SONUÇ: Yukarıda açıklanan gerekçelerle, HUMK’nun 440. maddesinde öngörülen hususlardan hiçbirisine uymayan karar düzeltme isteminin REDDİNE, aynı yasanın 442/son ve 4421 sayılı Kanunun 2 ve 4/b-1 maddeleri delaletiyle takdiren 660,00 TL para cezasının düzeltme isteyenden tahsiline, ret harcı peşin alındığından yeniden alınmasına yer olmadığına, 18/04/2022 tarihinde oy çokluğu ile karar verildi.
(Muhalif)
Davacı vekili tarafından 18.05.1998-18.05.2002 tarihleri arasındaki dönem için ecrimisil talepli olarak açılan davada, mahkemece, ilk karar sonrası karar düzeltme aşamasında verilen bozma ilamına uyulmak suretiyle davanın reddine karar verilmiş, davacı vekilinin süresinde temyiz isteminde bulunması üzerine dosya Yargıtay 7. Hukuk Dairesince incelenerek onanmış, bu defa davacı vekili tarafından karar düzeltme talebinde bulunulması üzerine; Dairemizin Sayın çoğunluğu görüşünü, karar düzeltme isteminin reddine karar verilmesi yönünde kullanmış olmakla, aşağıdaki şekilde karar düzeltme isteminin kabul edilerek kararın bozulması yönünde muhalefet görüşümüz açıklanmıştır.
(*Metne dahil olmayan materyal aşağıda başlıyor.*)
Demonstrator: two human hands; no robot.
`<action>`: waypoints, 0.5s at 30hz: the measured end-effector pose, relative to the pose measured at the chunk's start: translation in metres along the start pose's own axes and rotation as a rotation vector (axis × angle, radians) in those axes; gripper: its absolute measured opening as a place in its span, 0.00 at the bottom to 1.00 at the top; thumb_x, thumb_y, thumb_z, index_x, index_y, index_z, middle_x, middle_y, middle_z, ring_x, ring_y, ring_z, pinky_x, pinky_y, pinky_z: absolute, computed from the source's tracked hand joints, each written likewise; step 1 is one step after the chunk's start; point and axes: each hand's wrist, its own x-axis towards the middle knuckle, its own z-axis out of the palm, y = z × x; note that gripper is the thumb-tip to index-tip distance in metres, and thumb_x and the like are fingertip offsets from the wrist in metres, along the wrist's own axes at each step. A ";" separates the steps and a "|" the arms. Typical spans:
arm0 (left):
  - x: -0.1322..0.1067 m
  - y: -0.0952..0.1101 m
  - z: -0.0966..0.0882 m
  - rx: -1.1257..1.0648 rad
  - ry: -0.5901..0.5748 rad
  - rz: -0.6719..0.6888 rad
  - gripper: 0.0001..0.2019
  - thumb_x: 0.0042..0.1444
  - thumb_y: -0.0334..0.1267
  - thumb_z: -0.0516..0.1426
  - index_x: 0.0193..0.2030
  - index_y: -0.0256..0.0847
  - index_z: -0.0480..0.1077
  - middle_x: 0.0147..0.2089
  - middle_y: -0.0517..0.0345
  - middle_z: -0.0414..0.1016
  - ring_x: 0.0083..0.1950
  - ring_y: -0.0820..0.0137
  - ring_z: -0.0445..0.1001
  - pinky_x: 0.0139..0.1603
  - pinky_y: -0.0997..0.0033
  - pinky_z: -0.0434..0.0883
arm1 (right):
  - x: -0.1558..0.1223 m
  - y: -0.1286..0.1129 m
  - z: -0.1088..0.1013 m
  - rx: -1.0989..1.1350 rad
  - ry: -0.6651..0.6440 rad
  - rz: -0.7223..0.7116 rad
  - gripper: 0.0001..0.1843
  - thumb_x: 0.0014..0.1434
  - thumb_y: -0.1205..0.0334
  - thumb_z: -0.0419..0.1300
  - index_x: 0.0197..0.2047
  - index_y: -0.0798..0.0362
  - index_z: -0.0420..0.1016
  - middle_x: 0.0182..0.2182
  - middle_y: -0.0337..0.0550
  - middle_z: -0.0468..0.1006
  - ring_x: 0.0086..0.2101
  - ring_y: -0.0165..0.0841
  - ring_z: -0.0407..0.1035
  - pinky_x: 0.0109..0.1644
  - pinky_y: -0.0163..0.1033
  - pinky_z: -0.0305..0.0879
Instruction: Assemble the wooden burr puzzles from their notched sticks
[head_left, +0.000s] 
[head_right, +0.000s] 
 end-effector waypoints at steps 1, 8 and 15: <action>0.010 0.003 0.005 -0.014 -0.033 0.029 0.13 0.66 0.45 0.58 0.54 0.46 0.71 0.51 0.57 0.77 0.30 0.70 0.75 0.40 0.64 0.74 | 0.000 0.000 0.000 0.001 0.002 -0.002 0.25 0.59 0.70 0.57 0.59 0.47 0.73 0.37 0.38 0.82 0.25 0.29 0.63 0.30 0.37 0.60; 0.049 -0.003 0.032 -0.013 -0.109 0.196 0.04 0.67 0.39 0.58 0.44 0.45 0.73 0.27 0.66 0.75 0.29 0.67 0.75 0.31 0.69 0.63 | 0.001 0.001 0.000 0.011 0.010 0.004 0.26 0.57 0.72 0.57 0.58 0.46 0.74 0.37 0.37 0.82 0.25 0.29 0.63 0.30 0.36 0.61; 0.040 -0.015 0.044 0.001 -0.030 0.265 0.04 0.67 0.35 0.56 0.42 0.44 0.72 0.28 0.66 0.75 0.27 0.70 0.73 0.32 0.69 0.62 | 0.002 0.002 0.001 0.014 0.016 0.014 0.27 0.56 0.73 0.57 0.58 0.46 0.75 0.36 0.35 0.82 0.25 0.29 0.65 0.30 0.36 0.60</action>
Davamızda kısaca üst hakkından dolayı olarak, davalının haksız elatmasının önlenmesi ve ecrimisil talep edilmektedir.
Davacı tarafından muhtelif tarihler yönünden açılan davaların birleştirildiği ve yine bu davaların sonraki tarihlerde tefriki sonucu yargılamaların sonuçlanmasının uzun zaman alması sebebiyle gecikme olduğu açıktır.
Mahkemece ilk karar ile dava kabul edilmiş, temyiz üzerine karar Yargıtay 14. Hukuk Dairesinin 26.05.2016 tarihli ilamı ile karar onanmış, ancak davalı vekilinin karar düzeltme talebi sonrası bu sefer, ilk derece mahkemesi kararı 23.11.2017 tarihli Yargıtay ilamı ile bozulmuştur.
Öncelikle bozma kararına muhalefet şerhi yazan Sayın ...'in muhalefet şerhindeki beyanlara genelde katıldığımızı açıklamak isterim.
Konu, dava konusu olan İzmir ili, Konak ilçesi, ... Mahallesi ada ..., parsel 5'de yer alan taşınmazda, davacı şirket lehine 25 yıl süre ile konulan üst hakkını, davacı şirketin usulünce kullanıp kullanılmadığı hususudur.
Dava konusu parsellerle bağlantılı ve halen Hazine'ye ait 6, 7 ve 8 sayılı parseller yönünden ihtilafların devam ettiği ve davacı şirketin bu yerler için sürekli ecrimisil ödediği hususları da tartışmadan uzaktır.
Yargıtay bozma ilamında ihtilaflar devam ederken şirket adına verilmiş olan 13.11.2003 tarihli taahhütname gerekçe gösterilerek davalıya verilen kullanma izni sebebiyle dava açılamayacağı belirtilmektedir.
Öncelikle ilgili taahhütnamenin kimin tarafından imzalandığı açık olmadığı gibi imzalayan kişi belirlense dahi bu belgeyi imzalamaya yetkili olup olmadığı araştırılmamış olup, bu yönden inceleme yapılması için kararın bozulması gerektiği açıktır.
Bunun dışında yine taahhütname başlıklı belgede esasen şarta bağlı bir ifade olmasına rağmen bu husus da yeterince incelenmemiştir.
Şöyle ki; davacı şirketin, ana taşınmazda bağlantılı olan 6, 7 ve 8 sayılı parsellerde lehine irtifak hakkı kurulacağı inancı ile hareket ettiği, ancak uzun süre beklemesine rağmen bunun sağlanmadığı, dolayısıyla taahhütnamenin bu yönden geçersiz olduğu açıktır.
Neticeten karar düzeltme talebinin kabul edilerek ilk derece mahkemesinin kararının yukarıda açıklanan gerekçeler ile bozulması gerektiği kanaati ile karara muhalefet ettiğimi saygı ile bildiririm.